Task prompt: Whenever a line below holds the word "green", count it; then give the total and nothing else.

(Source records)
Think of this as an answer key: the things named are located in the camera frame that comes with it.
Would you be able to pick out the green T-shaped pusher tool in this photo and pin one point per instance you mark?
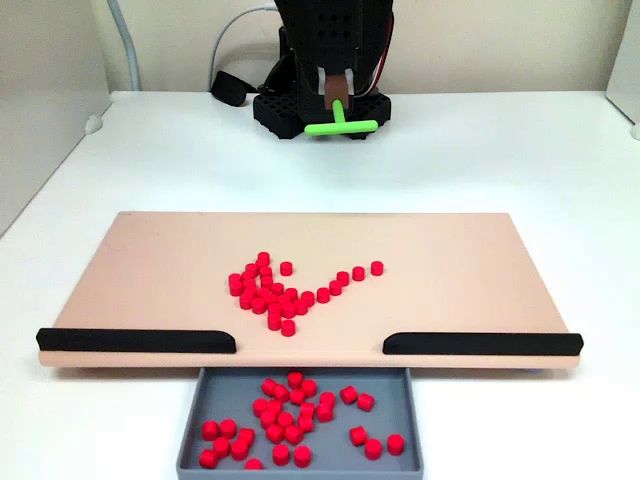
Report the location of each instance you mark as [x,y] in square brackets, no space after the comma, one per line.
[340,127]

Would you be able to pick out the grey tray container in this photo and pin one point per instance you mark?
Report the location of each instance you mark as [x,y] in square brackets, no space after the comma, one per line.
[332,452]

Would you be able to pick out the black table clamp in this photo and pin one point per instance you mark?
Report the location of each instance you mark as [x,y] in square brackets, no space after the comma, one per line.
[276,74]

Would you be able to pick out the beige flat board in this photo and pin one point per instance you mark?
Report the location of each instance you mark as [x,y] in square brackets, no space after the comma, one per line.
[150,260]

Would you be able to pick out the white side panel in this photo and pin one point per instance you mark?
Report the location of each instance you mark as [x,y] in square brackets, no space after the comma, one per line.
[45,125]
[627,60]

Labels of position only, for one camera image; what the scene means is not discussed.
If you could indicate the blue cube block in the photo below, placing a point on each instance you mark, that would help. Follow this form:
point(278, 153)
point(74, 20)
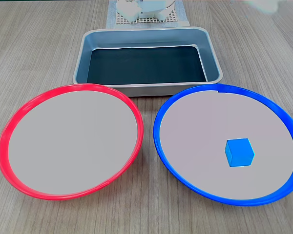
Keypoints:
point(240, 152)

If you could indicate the silver metal tray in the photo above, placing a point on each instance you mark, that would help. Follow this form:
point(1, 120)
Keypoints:
point(149, 89)

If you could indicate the black tray liner mat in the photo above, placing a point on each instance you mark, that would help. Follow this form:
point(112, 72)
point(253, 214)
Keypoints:
point(146, 64)

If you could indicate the white dish blue rim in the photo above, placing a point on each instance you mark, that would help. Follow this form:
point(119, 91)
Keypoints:
point(210, 136)

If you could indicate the white dish red rim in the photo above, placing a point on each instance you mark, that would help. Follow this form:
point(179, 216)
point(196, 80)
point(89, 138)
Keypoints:
point(70, 141)

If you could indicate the white mesh mat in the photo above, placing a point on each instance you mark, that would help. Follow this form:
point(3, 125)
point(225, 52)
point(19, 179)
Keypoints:
point(171, 17)

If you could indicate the pale translucent sheet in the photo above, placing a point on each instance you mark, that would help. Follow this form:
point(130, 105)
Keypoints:
point(111, 17)

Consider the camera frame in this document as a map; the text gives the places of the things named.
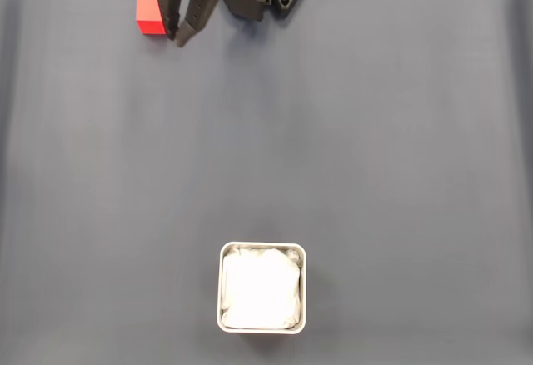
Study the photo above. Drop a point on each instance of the red cube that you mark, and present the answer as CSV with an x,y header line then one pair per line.
x,y
146,13

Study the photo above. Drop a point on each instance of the square metal box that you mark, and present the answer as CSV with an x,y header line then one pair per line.
x,y
261,330

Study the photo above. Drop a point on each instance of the grey-blue table mat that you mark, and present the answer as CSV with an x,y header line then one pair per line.
x,y
375,131

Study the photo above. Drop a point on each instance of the white crumpled tissue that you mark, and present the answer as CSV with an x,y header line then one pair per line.
x,y
260,286

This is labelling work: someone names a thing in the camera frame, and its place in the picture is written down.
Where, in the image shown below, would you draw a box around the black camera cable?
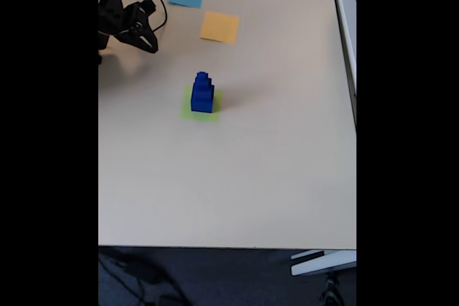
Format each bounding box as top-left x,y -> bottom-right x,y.
138,0 -> 169,34

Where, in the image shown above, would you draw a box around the large blue cube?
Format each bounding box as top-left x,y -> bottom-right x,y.
190,95 -> 215,113

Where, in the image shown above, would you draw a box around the medium blue cube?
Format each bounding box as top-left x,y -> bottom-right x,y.
192,82 -> 216,102

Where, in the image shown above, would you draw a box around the white adjacent table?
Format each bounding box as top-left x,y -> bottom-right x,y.
328,0 -> 357,128

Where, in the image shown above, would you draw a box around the green paper square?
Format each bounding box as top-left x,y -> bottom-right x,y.
179,85 -> 224,123

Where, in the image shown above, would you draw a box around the white table foot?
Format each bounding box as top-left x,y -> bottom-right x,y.
290,249 -> 357,277

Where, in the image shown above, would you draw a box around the orange paper square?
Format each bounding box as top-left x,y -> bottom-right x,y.
199,11 -> 240,46

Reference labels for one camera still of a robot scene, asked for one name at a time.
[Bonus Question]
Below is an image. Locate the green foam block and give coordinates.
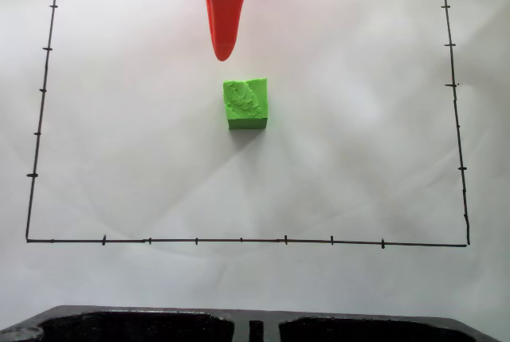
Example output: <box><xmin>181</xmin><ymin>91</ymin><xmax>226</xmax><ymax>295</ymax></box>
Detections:
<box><xmin>222</xmin><ymin>77</ymin><xmax>269</xmax><ymax>131</ymax></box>

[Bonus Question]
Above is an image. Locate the white paper sheet with rectangle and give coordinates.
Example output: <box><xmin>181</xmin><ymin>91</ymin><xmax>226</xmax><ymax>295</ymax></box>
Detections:
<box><xmin>0</xmin><ymin>0</ymin><xmax>510</xmax><ymax>321</ymax></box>

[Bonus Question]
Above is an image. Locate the black moulded tray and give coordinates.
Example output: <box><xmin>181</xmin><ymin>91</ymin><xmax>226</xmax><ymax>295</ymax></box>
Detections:
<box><xmin>0</xmin><ymin>305</ymin><xmax>510</xmax><ymax>342</ymax></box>

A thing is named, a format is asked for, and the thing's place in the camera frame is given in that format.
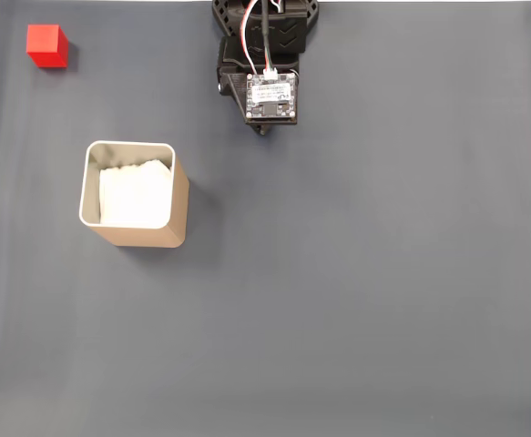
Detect red cube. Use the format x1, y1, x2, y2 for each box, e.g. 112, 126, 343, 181
26, 24, 70, 69

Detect tan box with metal interior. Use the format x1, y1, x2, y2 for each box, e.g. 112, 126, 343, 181
78, 139, 190, 249

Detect white tissue paper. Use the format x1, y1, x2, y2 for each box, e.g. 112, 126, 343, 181
98, 158, 173, 228

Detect blue-grey table mat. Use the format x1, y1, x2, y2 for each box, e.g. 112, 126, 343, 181
0, 2, 531, 437

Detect white red camera wire bundle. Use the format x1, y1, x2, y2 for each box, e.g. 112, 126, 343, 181
240, 0, 280, 79

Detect black cable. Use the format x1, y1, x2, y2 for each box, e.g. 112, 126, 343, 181
259, 0, 271, 70

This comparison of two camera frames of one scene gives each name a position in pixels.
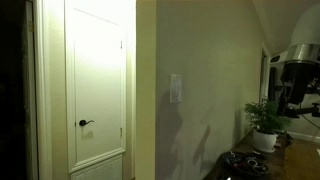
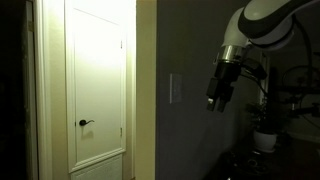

Result for this exercise: 3